**Task to complete:**
If a line in the entries below holds the string "held", copy it.

(Beginning of Study material)

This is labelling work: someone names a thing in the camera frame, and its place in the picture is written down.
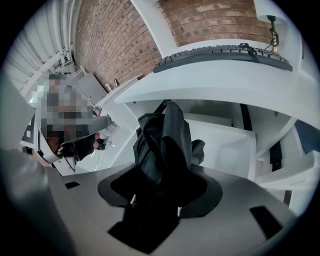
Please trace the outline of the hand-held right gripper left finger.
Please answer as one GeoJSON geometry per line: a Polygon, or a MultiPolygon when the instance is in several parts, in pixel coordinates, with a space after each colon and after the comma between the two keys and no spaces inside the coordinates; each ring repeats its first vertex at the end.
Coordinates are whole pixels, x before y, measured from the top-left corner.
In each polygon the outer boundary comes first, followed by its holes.
{"type": "Polygon", "coordinates": [[[71,198],[84,214],[84,219],[91,227],[81,231],[81,235],[88,235],[84,242],[81,255],[85,256],[147,256],[128,245],[115,239],[108,233],[108,230],[117,222],[122,220],[124,209],[109,205],[98,193],[98,184],[103,179],[116,174],[123,169],[132,166],[133,163],[126,163],[119,166],[64,176],[64,183],[77,182],[78,186],[68,190],[71,198]]]}

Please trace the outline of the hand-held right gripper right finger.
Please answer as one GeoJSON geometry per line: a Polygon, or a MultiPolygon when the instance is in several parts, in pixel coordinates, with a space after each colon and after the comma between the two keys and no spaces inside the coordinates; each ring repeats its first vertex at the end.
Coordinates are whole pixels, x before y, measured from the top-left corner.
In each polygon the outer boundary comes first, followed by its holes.
{"type": "Polygon", "coordinates": [[[249,179],[202,166],[192,169],[221,185],[221,200],[203,217],[182,219],[154,256],[256,255],[297,220],[287,205],[249,179]],[[272,238],[266,237],[252,215],[250,209],[255,207],[265,207],[280,224],[281,230],[272,238]]]}

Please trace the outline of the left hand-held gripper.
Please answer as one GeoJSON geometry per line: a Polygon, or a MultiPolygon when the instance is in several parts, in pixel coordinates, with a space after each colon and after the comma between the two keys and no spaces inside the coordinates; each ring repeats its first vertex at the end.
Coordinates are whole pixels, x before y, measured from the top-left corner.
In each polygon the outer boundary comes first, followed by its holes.
{"type": "Polygon", "coordinates": [[[22,150],[37,156],[46,166],[51,165],[59,173],[75,173],[77,163],[90,154],[89,147],[93,147],[95,134],[108,128],[112,119],[108,115],[96,116],[85,118],[84,124],[84,136],[65,141],[53,151],[38,125],[38,118],[34,115],[20,141],[22,150]]]}

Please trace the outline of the black cloth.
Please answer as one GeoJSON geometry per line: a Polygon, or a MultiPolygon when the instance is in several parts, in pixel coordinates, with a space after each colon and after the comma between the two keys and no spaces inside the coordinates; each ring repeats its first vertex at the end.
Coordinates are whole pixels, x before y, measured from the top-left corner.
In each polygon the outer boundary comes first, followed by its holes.
{"type": "Polygon", "coordinates": [[[136,166],[111,184],[128,204],[109,233],[149,254],[178,226],[178,209],[206,190],[205,182],[191,173],[192,161],[204,160],[205,143],[191,139],[190,126],[174,101],[164,113],[145,114],[138,122],[136,166]]]}

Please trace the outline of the white desk with hutch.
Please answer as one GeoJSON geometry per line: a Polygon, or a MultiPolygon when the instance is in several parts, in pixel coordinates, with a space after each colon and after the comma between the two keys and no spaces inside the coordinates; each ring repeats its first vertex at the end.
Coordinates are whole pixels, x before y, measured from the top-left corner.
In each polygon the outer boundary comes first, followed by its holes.
{"type": "MultiPolygon", "coordinates": [[[[239,45],[241,39],[214,39],[176,46],[156,5],[132,0],[141,14],[162,57],[195,48],[239,45]]],[[[255,179],[288,166],[309,152],[320,153],[314,144],[305,149],[305,139],[320,132],[320,72],[296,26],[286,15],[279,32],[279,55],[293,71],[240,60],[204,61],[151,72],[102,106],[118,132],[104,151],[91,155],[93,170],[134,161],[138,118],[153,112],[164,100],[176,101],[183,113],[231,119],[231,126],[255,133],[255,179]]],[[[316,188],[290,190],[289,209],[297,216],[309,206],[316,188]]]]}

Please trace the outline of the plain white table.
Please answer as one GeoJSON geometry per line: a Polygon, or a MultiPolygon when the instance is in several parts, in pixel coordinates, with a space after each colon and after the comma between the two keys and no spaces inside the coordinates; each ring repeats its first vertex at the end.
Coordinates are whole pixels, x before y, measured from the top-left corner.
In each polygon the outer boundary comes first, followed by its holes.
{"type": "Polygon", "coordinates": [[[139,79],[140,75],[137,75],[123,84],[120,84],[118,87],[113,89],[111,92],[109,92],[106,96],[104,96],[100,101],[95,104],[95,107],[103,107],[107,102],[112,102],[114,99],[116,99],[123,91],[125,91],[127,88],[135,84],[139,79]]]}

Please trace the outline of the grey panel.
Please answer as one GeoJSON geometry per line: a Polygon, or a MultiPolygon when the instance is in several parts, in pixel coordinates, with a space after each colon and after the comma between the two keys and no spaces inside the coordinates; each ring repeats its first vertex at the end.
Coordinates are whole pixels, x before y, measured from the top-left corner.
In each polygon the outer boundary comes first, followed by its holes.
{"type": "Polygon", "coordinates": [[[86,74],[77,82],[78,89],[92,102],[97,104],[107,95],[107,91],[92,73],[86,74]]]}

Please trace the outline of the white ceiling pipes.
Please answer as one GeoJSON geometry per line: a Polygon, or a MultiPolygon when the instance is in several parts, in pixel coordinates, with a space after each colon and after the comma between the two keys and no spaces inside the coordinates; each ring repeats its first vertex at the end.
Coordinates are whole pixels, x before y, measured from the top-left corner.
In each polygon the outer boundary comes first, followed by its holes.
{"type": "Polygon", "coordinates": [[[12,84],[28,97],[38,81],[73,64],[77,12],[82,0],[48,0],[27,21],[4,62],[12,84]]]}

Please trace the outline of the black keyboard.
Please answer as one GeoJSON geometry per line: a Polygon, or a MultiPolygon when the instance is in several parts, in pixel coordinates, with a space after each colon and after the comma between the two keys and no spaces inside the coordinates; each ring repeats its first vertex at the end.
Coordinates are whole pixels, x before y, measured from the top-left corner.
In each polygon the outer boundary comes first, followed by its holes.
{"type": "Polygon", "coordinates": [[[287,59],[272,51],[250,46],[248,43],[239,45],[217,45],[193,48],[164,57],[155,65],[152,72],[159,73],[172,68],[207,62],[207,61],[245,61],[264,64],[285,71],[293,71],[287,59]]]}

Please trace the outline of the white shade table lamp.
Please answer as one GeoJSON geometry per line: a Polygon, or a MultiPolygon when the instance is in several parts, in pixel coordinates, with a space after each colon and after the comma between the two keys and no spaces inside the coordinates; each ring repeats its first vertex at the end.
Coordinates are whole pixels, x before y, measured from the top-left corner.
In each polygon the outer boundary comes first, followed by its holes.
{"type": "Polygon", "coordinates": [[[285,26],[287,18],[282,9],[273,0],[253,0],[256,17],[261,22],[270,23],[271,51],[279,55],[280,39],[276,31],[276,25],[285,26]]]}

(End of Study material)

**Response to the task:**
Please trace the outline of the hand-held right gripper left finger.
Please trace the outline of the hand-held right gripper right finger.
Please trace the outline of the left hand-held gripper.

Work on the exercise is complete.